[Excerpts from a dataset]
=== Begin Enclosure ===
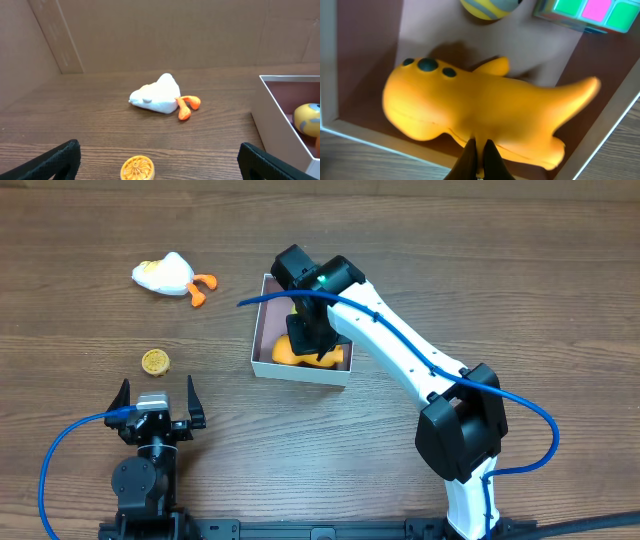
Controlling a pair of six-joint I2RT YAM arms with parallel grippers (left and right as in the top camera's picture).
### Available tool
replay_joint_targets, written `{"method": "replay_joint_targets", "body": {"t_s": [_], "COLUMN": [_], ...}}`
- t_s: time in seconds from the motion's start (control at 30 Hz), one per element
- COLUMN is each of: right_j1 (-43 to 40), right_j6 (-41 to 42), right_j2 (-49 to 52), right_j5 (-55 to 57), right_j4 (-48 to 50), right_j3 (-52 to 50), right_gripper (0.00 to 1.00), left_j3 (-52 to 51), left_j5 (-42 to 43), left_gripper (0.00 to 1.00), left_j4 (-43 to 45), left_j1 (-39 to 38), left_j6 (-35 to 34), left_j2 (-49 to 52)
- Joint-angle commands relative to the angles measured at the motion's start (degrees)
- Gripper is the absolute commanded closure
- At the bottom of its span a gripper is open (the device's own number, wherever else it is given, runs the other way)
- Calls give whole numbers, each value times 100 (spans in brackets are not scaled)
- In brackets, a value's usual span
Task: Pack container
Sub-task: 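Open the right gripper and raise it back to the upper right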
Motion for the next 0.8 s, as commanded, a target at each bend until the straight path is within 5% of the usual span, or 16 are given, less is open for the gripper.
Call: {"method": "replay_joint_targets", "body": {"t_s": [0.0,0.13,0.2,0.3,0.43,0.53,0.77], "right_j1": [33,33,33,33,33,33,-190], "right_j6": [35,33,31,26,22,2,-162], "right_j2": [-173,-173,-173,-173,-173,-175,-179], "right_j5": [142,144,144,144,144,260,1620], "right_j4": [96,142,160,166,190,195,-551], "right_j3": [-190,-192,-192,-192,-192,-66,2354], "right_gripper": [96,95,72,56,43,43,28], "left_j3": [-17,-17,-17,-17,-17,-17,-17], "left_j5": [-70,-70,-70,-70,-70,-70,-70], "left_gripper": [0,0,0,0,0,0,0], "left_j4": [24,24,24,24,24,24,24], "left_j1": [33,33,33,33,33,33,33], "left_j6": [-90,-90,-90,-90,-90,-90,-90], "left_j2": [-22,-22,-22,-22,-22,-22,-22]}}
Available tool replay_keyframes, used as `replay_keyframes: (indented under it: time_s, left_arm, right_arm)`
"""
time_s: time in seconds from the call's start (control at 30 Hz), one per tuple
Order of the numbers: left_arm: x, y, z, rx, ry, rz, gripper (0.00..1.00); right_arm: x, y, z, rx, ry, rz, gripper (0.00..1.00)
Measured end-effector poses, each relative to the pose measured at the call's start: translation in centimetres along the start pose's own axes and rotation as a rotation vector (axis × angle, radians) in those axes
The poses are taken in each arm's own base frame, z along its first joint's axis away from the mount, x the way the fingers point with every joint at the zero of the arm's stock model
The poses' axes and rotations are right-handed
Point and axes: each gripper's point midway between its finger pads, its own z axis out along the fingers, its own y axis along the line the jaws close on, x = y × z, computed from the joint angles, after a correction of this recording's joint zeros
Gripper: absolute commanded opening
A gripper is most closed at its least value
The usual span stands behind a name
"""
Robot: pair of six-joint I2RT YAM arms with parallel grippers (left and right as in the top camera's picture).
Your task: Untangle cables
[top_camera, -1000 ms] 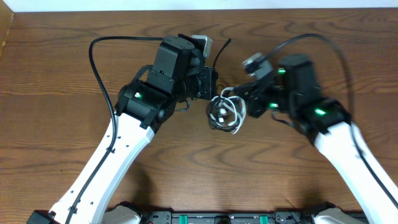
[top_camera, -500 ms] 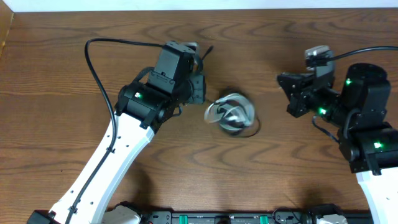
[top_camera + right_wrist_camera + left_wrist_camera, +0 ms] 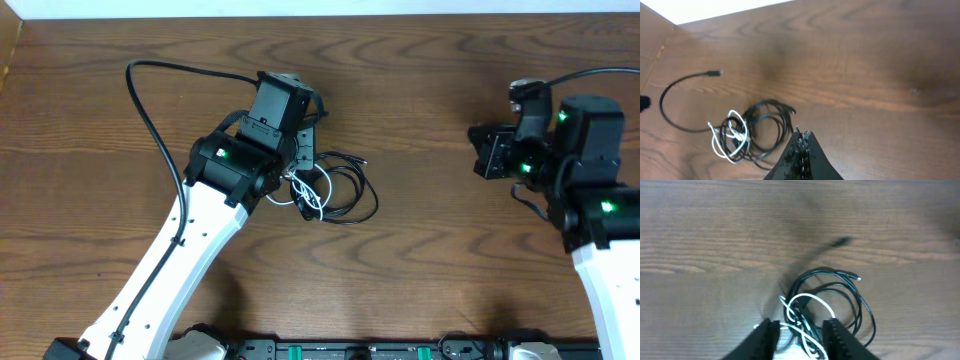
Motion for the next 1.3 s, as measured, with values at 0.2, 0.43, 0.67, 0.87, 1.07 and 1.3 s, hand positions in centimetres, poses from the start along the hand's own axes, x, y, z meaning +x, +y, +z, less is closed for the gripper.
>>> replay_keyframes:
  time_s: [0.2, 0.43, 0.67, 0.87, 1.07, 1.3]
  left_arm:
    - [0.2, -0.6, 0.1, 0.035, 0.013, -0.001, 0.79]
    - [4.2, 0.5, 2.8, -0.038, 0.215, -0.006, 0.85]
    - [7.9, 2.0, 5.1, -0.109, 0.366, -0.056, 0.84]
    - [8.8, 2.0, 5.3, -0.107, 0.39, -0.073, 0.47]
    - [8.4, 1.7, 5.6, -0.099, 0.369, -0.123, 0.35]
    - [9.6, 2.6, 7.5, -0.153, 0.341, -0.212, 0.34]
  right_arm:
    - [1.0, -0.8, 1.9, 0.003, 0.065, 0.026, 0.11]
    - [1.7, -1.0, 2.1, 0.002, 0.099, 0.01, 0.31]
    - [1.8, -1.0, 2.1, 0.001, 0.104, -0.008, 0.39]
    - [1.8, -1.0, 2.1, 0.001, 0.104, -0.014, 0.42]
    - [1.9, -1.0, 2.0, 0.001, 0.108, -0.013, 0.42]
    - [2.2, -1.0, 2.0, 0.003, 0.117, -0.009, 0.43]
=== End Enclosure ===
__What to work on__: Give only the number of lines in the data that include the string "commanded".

__The answer__: 3